# Work task
Starting at the first line of the records below, transcribe each line exactly, ending with the line that contains "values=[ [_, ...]".

# Records from a data source
________________________
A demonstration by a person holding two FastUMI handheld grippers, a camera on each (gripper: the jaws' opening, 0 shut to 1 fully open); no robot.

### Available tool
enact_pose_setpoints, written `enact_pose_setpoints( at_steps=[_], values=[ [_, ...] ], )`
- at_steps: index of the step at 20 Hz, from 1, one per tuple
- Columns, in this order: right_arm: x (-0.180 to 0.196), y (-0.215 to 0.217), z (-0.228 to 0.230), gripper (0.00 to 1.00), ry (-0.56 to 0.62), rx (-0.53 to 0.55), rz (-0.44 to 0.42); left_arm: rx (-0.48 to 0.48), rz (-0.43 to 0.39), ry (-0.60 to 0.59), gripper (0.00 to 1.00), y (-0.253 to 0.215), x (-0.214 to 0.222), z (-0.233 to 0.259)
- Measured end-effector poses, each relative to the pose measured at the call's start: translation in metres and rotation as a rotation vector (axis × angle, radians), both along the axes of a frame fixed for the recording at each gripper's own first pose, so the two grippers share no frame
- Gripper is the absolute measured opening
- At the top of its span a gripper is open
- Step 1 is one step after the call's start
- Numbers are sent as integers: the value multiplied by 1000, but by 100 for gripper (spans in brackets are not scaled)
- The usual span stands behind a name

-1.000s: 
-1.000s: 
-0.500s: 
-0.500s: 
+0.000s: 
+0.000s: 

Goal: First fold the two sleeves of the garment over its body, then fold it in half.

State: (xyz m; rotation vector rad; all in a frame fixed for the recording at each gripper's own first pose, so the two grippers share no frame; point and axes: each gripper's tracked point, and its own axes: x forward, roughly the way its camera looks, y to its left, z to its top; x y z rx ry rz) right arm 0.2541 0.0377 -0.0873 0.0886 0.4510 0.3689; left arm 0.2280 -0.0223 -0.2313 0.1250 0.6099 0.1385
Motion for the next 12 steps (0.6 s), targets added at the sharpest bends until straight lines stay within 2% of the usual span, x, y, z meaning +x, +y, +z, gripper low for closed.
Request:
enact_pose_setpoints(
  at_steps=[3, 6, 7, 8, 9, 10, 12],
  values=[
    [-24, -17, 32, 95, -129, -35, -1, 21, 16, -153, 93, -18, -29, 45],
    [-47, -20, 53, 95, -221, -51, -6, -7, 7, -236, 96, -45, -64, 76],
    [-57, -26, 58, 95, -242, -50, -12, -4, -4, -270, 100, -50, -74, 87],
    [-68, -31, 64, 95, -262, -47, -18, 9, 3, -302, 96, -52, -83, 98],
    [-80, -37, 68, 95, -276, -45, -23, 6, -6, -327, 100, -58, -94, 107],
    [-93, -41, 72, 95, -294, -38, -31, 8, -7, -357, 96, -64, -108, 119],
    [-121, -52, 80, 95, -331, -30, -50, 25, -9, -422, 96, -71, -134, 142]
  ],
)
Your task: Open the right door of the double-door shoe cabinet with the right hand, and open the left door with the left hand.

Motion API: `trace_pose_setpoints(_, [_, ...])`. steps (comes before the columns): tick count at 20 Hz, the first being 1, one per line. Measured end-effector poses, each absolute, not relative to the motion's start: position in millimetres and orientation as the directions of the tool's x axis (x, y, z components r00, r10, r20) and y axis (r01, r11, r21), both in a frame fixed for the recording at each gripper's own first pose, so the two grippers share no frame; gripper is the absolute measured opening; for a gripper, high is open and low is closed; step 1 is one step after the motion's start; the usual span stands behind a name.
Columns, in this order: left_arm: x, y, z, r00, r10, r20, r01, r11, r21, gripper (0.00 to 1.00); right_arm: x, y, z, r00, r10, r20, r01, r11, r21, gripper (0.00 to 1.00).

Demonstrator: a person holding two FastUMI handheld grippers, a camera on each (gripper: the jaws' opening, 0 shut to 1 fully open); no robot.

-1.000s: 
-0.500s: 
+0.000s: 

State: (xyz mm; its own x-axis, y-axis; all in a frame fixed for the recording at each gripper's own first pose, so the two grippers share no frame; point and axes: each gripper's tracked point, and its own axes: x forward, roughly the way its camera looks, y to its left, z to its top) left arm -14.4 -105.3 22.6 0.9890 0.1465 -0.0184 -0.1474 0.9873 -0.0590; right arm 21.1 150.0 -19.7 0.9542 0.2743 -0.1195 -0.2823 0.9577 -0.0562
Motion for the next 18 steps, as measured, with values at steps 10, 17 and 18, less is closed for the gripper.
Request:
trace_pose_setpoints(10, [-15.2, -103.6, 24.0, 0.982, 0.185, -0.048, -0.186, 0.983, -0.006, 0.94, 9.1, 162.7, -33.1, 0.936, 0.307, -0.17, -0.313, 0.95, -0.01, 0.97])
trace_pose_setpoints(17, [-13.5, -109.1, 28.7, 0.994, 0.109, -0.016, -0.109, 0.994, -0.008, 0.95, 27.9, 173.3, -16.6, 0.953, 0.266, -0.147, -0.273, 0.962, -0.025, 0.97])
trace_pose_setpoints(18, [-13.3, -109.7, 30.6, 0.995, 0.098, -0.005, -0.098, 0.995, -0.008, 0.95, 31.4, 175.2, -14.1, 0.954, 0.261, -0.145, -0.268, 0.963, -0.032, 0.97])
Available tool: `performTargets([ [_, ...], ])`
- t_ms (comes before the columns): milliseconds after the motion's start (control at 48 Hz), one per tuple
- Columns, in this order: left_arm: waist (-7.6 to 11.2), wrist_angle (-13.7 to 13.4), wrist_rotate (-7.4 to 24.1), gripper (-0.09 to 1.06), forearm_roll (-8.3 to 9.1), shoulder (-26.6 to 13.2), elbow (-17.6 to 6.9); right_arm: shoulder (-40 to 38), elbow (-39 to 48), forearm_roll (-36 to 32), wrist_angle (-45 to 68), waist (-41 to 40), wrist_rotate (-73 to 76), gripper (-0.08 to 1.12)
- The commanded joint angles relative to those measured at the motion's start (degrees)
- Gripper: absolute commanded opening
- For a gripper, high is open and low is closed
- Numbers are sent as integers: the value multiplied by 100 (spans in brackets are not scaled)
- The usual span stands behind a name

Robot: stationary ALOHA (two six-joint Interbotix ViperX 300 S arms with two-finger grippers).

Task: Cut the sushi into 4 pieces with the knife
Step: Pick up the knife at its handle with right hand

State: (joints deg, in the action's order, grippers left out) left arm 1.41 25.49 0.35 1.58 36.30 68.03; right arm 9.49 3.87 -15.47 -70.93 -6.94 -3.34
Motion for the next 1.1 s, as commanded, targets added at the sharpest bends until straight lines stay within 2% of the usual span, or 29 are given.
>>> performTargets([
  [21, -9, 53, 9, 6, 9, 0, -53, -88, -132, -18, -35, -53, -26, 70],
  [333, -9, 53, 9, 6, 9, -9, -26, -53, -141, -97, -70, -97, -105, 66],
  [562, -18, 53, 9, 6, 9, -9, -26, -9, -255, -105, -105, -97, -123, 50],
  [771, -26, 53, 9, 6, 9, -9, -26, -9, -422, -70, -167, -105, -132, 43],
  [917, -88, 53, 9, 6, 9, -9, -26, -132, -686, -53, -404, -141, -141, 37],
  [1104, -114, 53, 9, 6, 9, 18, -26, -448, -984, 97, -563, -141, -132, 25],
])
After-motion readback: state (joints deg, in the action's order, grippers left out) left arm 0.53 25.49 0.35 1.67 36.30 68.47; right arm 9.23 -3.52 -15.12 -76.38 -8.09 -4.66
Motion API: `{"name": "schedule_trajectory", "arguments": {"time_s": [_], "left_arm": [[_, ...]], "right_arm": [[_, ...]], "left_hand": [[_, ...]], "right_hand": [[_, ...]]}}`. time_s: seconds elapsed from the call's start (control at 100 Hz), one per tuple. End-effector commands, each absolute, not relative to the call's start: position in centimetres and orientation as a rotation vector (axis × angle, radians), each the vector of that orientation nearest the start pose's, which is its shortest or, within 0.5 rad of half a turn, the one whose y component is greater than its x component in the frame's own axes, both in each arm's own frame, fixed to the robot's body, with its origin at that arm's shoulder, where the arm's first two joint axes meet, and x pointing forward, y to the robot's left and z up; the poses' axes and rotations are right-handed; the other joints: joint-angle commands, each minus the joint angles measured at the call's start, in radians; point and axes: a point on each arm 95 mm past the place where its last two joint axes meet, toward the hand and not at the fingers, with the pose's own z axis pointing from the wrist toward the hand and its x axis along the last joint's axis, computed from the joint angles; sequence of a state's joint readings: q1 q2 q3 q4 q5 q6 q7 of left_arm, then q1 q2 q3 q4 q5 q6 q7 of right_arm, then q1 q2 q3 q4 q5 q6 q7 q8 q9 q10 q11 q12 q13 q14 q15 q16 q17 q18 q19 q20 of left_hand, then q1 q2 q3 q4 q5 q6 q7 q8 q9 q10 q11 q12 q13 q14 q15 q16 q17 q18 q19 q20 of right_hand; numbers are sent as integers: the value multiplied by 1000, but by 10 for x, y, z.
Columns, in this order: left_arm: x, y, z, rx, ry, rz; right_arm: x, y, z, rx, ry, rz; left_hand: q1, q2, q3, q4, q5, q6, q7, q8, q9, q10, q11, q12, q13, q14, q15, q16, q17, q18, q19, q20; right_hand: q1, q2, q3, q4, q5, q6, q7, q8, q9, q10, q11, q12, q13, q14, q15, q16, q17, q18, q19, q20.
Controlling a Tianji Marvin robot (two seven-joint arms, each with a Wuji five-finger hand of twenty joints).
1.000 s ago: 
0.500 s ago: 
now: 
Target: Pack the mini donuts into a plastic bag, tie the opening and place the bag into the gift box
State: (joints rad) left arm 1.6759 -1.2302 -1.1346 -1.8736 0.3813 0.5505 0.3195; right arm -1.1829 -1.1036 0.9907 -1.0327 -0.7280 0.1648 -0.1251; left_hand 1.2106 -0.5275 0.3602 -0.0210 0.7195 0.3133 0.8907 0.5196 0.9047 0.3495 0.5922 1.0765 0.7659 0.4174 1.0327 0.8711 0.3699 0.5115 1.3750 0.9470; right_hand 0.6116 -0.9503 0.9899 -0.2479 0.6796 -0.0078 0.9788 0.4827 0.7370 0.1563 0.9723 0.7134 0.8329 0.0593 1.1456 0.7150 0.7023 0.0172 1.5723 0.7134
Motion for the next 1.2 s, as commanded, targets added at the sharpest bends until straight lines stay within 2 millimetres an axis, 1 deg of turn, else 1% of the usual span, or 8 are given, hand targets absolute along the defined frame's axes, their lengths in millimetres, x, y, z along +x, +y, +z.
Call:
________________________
# Exercise answer
A demonstration by a person holding two FastUMI handheld grippers, a camera on each (gripper: the jaws' opening, 0 shut to 1 fully open); no robot.

### Available tool
enact_pose_setpoints, written `enact_pose_setpoints( at_steps=[_], values=[ [_, ...] ], )`

Work on this exercise is finished.